What is being asked.
Among the entries below, extract exactly the lines that run from the one with "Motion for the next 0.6" through the one with "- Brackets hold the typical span", both ends included.

───── Data listing

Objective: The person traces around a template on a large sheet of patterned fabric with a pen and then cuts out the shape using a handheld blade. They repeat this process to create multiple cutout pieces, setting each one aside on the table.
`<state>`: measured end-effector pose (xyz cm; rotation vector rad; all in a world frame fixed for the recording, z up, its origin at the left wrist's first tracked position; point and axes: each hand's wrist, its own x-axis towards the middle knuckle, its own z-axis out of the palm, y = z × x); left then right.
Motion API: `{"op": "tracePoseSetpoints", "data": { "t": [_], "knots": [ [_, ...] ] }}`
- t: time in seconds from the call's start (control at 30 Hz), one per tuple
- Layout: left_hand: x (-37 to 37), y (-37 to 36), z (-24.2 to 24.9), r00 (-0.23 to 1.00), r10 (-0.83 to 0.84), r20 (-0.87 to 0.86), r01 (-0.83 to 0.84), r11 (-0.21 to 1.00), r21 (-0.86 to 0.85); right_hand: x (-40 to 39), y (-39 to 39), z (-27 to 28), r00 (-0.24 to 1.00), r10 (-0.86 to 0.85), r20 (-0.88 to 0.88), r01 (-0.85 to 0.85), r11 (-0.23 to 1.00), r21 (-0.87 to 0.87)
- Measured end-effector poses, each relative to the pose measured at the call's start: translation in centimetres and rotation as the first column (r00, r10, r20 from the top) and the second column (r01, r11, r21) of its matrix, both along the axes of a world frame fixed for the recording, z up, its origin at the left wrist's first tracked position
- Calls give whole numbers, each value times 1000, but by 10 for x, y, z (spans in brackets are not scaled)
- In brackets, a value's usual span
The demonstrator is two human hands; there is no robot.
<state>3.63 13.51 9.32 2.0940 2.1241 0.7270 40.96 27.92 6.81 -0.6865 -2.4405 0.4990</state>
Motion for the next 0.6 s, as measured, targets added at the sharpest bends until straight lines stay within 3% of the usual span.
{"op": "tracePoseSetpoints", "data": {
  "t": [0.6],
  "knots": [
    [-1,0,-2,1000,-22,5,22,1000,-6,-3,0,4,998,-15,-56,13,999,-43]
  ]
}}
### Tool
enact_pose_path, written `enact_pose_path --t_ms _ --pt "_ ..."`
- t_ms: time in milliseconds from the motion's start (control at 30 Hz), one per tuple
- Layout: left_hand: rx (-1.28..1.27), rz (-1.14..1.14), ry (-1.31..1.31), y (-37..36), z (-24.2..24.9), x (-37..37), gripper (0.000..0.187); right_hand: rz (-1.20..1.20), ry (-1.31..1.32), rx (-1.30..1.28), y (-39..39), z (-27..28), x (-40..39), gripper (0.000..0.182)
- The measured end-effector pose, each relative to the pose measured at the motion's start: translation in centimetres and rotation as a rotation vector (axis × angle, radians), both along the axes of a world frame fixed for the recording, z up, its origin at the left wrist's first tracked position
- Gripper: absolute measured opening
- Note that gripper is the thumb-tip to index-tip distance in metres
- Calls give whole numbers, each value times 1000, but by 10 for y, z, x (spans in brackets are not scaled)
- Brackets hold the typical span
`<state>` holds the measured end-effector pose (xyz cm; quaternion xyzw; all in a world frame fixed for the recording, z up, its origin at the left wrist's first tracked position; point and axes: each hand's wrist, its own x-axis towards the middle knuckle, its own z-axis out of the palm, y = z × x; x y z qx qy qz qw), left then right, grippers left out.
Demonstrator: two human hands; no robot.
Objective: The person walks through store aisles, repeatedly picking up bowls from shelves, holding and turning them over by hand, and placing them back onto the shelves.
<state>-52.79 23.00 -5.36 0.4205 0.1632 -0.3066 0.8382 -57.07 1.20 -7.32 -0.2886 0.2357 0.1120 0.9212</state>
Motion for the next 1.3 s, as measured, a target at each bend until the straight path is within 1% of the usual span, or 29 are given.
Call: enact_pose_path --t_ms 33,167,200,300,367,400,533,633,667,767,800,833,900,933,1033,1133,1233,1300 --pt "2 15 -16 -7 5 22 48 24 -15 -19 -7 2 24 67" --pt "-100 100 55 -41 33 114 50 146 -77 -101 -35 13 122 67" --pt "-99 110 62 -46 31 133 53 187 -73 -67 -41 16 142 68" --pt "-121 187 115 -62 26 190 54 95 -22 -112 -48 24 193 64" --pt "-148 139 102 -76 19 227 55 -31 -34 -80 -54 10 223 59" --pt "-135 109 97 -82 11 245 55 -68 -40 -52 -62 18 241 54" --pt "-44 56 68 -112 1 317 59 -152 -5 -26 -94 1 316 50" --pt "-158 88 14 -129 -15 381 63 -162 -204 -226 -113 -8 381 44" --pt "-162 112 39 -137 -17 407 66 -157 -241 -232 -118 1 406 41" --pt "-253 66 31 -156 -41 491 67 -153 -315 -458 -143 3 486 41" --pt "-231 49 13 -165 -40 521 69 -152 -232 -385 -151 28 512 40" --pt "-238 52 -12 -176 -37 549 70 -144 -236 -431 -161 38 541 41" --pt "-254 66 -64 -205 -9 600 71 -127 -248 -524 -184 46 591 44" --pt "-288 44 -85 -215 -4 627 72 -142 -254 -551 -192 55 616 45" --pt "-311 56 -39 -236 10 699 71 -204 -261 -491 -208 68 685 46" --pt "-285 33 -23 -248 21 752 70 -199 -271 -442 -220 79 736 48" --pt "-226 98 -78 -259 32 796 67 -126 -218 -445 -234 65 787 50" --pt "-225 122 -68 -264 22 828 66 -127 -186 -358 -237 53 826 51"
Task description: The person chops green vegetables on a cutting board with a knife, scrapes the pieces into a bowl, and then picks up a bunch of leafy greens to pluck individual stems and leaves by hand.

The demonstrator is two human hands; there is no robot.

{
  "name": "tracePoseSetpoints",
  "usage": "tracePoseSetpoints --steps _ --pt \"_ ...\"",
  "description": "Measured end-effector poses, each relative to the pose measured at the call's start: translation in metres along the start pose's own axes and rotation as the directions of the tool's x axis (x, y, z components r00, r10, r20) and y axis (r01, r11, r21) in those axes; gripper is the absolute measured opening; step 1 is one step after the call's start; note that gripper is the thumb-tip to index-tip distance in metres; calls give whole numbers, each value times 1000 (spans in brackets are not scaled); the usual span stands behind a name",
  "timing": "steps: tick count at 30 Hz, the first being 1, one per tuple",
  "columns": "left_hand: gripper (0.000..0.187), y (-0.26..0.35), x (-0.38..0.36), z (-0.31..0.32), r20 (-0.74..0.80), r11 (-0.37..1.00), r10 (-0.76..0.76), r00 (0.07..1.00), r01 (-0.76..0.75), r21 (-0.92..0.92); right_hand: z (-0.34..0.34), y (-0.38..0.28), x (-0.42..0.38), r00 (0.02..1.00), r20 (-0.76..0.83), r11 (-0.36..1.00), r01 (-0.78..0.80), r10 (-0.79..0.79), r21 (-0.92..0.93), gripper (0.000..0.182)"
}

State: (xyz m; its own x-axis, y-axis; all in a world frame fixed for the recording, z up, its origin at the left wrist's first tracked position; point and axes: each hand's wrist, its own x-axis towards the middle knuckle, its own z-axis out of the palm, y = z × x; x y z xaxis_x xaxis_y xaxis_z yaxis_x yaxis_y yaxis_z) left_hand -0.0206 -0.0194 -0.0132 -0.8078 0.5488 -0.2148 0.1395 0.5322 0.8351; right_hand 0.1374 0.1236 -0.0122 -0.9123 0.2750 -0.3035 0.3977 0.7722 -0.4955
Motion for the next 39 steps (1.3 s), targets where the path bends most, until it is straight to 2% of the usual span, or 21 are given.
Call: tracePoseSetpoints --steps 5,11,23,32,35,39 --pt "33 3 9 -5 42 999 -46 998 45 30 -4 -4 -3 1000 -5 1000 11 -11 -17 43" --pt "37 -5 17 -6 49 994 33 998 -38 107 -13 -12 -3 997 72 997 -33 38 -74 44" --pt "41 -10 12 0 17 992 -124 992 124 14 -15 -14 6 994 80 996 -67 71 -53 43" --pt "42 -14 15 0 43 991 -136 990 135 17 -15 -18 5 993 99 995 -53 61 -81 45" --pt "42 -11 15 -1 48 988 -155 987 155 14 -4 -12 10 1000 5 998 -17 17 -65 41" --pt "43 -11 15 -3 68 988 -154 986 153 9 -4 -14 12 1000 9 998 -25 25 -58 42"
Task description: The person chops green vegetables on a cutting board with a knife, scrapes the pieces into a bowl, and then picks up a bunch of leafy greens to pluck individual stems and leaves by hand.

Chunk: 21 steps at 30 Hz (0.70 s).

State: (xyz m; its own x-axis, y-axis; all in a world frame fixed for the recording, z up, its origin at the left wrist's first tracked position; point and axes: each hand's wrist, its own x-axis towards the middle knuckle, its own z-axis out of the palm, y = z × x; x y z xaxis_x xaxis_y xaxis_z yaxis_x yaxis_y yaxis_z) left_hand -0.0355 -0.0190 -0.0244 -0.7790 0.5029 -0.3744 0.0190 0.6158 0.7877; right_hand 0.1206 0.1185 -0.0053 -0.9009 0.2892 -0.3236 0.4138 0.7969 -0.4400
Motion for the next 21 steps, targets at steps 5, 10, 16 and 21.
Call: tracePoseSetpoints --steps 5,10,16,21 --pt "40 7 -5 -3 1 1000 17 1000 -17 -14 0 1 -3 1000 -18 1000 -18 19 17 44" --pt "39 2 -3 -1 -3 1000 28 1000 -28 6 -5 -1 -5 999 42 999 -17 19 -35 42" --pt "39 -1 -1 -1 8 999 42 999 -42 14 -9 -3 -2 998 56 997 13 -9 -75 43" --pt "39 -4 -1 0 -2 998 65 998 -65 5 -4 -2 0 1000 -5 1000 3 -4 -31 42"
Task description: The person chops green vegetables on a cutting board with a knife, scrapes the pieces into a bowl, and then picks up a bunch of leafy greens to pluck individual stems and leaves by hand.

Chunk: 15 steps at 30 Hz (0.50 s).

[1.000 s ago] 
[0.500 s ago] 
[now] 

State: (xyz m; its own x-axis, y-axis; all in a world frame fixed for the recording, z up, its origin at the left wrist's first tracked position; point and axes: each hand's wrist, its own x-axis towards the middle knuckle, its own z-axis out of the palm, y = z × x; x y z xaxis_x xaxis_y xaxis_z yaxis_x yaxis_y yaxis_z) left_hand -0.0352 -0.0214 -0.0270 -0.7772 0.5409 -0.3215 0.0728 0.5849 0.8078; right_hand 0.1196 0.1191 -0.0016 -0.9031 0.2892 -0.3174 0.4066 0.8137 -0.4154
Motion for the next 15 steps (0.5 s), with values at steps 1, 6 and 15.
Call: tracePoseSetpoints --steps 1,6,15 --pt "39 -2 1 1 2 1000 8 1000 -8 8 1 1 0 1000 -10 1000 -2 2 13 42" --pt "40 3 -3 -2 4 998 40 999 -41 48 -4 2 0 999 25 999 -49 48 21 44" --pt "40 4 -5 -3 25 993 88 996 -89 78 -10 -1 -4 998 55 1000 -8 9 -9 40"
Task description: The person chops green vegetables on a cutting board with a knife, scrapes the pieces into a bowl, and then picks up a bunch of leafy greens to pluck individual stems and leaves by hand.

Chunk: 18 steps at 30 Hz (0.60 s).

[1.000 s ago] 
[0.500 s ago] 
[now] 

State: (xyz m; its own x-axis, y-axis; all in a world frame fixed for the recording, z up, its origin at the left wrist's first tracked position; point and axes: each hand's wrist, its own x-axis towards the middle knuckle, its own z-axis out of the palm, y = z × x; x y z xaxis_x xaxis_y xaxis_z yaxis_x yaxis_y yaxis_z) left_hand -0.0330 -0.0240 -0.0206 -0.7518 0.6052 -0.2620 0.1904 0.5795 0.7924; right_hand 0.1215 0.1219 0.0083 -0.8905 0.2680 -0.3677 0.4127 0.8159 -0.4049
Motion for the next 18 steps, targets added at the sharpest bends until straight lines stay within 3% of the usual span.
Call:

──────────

Written solution.
Motion for the next 0.6 s, as measured, targets added at the sharpest bends until straight lines stay within 3% of the usual span.
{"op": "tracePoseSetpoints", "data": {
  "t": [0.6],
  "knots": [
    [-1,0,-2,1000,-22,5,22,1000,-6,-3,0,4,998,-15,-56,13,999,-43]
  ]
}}
### Tool
enact_pose_path, written `enact_pose_path --t_ms _ --pt "_ ..."`
- t_ms: time in milliseconds from the motion's start (control at 30 Hz), one per tuple
- Layout: left_hand: rx (-1.28..1.27), rz (-1.14..1.14), ry (-1.31..1.31), y (-37..36), z (-24.2..24.9), x (-37..37), gripper (0.000..0.187); right_hand: rz (-1.20..1.20), ry (-1.31..1.32), rx (-1.30..1.28), y (-39..39), z (-27..28), x (-40..39), gripper (0.000..0.182)
- The measured end-effector pose, each relative to the pose measured at the motion's start: translation in centimetres and rotation as a rotation vector (axis × angle, radians), both along the axes of a world frame fixed for the recording, z up, its origin at the left wrist's first tracked position
- Gripper: absolute measured opening
- Note that gripper is the thumb-tip to index-tip distance in metres
- Calls give whole numbers, each value times 1000, but by 10 for y, z, x (spans in brackets are not scaled)
- Brackets hold the typical span

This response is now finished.